-------- Records for the task --------

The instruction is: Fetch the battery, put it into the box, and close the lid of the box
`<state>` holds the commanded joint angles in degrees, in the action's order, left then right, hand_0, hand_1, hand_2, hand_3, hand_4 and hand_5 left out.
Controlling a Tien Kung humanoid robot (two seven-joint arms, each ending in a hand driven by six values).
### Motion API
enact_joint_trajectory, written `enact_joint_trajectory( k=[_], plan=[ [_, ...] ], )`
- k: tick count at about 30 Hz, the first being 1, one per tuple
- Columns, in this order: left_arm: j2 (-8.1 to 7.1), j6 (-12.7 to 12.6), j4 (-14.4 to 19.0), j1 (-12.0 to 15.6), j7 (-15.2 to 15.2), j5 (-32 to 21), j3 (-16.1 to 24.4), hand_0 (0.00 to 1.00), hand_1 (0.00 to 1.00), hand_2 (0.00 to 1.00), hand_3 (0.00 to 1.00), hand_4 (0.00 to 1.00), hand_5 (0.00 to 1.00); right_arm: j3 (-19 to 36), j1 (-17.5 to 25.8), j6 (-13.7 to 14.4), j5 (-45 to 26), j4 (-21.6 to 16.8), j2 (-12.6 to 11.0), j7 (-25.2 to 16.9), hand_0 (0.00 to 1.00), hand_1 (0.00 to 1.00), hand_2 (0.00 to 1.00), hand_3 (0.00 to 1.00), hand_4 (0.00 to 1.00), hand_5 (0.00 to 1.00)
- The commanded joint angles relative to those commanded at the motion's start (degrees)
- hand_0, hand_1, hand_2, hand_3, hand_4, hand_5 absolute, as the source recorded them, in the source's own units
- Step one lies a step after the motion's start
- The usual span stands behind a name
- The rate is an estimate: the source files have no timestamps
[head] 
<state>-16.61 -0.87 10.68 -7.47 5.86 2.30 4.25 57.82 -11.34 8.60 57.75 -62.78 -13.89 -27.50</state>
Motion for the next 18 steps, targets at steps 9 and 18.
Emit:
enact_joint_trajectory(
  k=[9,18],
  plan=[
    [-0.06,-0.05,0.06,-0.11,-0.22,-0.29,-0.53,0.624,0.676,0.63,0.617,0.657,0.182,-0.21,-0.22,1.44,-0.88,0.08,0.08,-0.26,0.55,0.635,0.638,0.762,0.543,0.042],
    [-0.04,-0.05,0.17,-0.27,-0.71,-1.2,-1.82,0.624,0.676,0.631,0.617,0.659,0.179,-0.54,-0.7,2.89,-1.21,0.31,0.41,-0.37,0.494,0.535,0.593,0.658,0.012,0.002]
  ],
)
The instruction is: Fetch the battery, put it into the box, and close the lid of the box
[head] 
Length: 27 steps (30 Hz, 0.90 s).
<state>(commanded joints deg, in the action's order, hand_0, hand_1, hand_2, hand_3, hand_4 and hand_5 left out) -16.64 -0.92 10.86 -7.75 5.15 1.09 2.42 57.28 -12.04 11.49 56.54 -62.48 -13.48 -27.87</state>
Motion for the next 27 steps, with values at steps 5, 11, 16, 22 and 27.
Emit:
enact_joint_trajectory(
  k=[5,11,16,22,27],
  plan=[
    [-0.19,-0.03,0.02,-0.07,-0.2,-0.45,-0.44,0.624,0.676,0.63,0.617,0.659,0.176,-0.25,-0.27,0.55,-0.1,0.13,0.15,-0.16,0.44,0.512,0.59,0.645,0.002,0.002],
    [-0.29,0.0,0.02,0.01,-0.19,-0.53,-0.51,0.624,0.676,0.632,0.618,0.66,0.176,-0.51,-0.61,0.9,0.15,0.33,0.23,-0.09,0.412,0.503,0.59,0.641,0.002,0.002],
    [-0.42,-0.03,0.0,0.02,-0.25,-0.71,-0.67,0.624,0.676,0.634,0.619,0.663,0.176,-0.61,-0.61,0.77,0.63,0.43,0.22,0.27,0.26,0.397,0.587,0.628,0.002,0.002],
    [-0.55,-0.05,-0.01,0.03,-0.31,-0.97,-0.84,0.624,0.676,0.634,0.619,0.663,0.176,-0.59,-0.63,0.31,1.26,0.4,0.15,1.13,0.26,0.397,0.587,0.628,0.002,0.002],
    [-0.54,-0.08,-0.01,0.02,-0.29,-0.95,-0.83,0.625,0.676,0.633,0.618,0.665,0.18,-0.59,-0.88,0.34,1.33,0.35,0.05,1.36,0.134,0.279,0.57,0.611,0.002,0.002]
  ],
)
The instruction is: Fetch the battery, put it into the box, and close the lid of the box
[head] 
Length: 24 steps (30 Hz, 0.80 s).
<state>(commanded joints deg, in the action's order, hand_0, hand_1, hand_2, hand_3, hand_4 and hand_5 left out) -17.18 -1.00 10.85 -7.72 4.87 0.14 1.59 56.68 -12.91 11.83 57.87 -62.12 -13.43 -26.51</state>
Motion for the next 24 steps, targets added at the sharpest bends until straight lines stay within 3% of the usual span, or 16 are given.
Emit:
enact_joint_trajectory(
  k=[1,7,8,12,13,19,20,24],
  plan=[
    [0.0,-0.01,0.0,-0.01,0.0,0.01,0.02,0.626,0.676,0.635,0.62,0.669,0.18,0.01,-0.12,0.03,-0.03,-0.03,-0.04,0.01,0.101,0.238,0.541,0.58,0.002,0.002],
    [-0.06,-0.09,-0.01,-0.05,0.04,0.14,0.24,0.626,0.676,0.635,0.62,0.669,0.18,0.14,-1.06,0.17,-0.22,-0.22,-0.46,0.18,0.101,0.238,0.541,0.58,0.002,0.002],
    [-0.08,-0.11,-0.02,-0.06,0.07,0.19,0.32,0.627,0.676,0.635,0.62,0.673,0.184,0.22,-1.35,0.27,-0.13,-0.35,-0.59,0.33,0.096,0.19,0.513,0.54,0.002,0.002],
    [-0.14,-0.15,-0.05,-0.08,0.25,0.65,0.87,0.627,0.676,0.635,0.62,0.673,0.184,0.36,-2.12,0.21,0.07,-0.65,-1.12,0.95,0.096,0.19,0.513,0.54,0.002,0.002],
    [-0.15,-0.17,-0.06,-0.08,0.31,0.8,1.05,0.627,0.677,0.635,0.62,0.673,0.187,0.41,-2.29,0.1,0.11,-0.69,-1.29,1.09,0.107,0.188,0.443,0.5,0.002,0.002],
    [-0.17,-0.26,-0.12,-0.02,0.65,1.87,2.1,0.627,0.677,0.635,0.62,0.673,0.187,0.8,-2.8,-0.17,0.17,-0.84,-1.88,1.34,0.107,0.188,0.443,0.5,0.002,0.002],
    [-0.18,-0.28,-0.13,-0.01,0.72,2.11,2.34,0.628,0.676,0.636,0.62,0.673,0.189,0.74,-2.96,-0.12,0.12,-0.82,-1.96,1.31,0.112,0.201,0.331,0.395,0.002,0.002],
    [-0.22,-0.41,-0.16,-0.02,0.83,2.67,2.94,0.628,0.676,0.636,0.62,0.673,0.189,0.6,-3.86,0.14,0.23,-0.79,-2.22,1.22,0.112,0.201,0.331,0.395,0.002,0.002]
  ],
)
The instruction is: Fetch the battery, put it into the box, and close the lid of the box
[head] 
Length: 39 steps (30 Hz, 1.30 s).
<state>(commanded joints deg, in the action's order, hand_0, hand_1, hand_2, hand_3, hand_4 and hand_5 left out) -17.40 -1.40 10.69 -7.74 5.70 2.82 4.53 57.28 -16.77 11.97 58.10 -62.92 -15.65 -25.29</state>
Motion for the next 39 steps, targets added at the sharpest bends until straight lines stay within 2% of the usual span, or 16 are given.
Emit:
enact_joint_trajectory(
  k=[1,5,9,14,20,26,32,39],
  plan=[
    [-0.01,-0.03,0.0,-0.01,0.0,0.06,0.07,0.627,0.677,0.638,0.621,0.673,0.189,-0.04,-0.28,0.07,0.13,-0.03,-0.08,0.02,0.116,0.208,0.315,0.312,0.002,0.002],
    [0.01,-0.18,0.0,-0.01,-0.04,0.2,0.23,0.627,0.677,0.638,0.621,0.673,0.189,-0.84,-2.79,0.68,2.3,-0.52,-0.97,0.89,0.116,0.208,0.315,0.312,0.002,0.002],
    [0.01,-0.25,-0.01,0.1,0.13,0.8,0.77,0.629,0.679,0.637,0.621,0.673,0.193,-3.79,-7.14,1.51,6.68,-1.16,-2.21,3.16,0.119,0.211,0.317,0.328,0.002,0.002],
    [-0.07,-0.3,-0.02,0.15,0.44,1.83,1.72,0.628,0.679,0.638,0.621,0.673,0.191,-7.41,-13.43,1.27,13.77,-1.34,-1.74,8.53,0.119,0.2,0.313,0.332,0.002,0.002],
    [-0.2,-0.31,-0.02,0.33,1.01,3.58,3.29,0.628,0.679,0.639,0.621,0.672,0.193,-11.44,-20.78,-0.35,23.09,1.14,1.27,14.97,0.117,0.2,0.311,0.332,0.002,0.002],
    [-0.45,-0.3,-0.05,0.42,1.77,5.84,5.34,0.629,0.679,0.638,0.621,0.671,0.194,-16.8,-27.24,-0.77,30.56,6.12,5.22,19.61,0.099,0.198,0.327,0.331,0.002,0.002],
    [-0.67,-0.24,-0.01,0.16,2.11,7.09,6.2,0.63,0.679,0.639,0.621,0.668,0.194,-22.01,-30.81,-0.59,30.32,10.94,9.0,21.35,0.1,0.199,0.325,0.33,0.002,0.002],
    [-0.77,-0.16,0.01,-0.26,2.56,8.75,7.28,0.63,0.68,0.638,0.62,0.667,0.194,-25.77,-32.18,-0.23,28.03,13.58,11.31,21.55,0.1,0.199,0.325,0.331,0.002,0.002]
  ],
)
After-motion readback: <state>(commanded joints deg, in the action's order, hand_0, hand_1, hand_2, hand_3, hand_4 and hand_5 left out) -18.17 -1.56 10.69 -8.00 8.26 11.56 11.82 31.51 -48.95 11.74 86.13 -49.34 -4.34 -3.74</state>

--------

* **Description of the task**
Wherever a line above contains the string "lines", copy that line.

* **Solution**
Motion for the next 24 steps, targets added at the sharpest bends until straight lines stay within 3% of the usual span, or 16 are given.
Motion for the next 39 steps, targets added at the sharpest bends until straight lines stay within 2% of the usual span, or 16 are given.

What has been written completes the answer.